* **Assignment**
Look below for the line containing "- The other" and the line containing "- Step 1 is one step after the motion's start"; repeat exactly those two lines and all lines between them, and nothing else.

* **Information supplied**
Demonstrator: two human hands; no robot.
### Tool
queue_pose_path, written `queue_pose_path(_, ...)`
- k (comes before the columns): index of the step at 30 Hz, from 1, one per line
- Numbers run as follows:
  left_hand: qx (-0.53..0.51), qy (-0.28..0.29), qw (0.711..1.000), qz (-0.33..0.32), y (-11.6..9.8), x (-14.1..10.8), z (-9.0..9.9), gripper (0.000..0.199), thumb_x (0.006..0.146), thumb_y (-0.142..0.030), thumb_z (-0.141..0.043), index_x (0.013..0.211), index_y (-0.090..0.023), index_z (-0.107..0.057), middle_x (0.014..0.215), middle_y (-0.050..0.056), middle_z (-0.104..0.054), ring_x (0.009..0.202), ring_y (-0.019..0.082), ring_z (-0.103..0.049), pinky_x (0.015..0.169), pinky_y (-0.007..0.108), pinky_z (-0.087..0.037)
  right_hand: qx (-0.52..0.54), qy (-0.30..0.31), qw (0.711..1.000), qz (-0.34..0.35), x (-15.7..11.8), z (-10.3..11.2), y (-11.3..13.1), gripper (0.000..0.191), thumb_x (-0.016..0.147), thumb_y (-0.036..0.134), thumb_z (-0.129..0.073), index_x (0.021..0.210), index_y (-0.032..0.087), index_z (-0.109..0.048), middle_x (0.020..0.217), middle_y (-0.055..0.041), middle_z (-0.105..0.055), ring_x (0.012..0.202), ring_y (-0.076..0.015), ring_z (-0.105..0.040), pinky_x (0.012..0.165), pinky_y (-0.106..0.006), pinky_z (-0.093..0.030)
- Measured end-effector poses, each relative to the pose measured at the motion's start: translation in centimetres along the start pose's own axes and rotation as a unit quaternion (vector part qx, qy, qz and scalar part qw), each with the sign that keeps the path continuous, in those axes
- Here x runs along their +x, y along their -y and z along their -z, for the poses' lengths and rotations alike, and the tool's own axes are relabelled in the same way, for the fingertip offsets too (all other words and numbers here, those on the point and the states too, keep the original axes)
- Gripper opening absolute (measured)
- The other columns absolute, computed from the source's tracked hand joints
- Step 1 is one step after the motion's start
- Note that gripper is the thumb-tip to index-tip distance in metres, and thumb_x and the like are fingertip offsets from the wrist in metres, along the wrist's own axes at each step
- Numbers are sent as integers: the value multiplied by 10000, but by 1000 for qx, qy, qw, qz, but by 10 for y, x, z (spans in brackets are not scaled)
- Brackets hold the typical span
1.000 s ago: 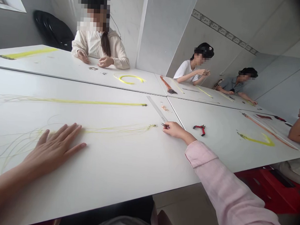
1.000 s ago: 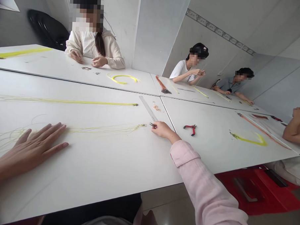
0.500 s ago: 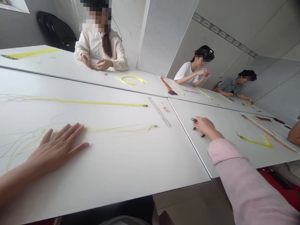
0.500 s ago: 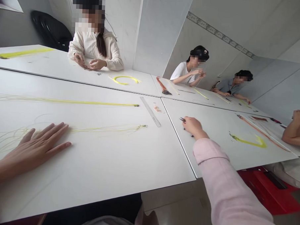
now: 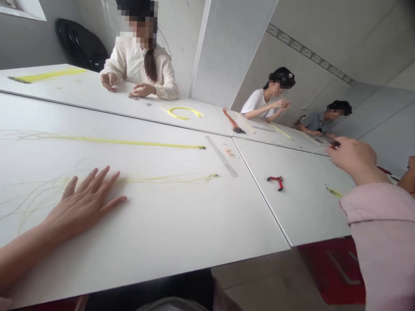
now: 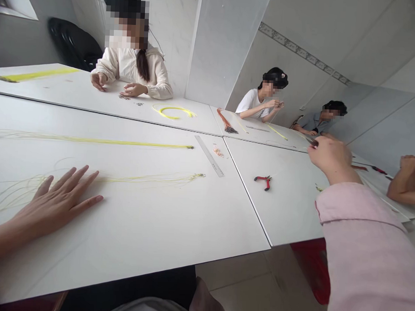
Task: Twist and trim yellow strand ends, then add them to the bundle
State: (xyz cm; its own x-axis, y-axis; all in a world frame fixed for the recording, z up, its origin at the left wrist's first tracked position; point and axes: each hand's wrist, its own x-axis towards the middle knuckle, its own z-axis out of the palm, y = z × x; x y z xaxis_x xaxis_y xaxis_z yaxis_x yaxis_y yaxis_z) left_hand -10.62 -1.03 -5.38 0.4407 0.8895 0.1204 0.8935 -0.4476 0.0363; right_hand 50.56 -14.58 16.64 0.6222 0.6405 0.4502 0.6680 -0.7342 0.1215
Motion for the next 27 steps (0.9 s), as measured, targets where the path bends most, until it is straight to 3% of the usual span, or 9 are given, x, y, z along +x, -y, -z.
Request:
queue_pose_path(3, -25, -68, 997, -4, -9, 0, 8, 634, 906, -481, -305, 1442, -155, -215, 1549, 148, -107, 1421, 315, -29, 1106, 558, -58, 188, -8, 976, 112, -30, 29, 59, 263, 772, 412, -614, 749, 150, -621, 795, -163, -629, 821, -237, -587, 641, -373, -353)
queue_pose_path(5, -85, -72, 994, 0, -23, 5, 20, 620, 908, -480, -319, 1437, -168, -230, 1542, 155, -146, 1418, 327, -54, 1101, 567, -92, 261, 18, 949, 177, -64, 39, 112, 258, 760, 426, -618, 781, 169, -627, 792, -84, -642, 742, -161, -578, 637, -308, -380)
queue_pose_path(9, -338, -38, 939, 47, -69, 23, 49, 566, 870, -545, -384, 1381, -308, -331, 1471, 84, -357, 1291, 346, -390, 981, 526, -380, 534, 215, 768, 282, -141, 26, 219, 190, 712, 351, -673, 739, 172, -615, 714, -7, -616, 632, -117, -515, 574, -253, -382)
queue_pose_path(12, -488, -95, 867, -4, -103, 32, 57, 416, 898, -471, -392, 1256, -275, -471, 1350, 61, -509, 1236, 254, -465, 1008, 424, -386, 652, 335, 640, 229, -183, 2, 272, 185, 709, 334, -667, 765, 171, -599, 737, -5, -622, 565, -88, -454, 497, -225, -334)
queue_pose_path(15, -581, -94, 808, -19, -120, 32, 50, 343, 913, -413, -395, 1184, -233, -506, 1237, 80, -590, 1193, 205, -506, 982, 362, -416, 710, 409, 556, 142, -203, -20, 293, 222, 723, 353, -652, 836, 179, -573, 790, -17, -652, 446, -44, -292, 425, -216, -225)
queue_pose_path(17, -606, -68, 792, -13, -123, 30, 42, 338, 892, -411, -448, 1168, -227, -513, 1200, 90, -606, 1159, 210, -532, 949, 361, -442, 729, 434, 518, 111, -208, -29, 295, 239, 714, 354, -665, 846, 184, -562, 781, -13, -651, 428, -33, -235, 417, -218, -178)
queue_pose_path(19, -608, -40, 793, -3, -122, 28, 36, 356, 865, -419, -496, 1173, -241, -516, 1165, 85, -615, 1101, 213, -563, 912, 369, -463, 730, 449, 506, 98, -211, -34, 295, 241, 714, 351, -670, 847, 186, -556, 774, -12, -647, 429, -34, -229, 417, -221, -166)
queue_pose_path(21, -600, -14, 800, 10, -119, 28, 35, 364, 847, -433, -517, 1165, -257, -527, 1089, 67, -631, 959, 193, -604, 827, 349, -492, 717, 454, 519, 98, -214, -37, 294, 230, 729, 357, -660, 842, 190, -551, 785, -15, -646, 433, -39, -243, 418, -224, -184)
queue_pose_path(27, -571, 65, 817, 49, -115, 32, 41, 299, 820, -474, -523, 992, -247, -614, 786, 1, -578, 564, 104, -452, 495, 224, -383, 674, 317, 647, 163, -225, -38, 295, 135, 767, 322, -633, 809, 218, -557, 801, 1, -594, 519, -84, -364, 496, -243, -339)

* **Solution**
- The other columns absolute, computed from the source's tracked hand joints
- Step 1 is one step after the motion's start

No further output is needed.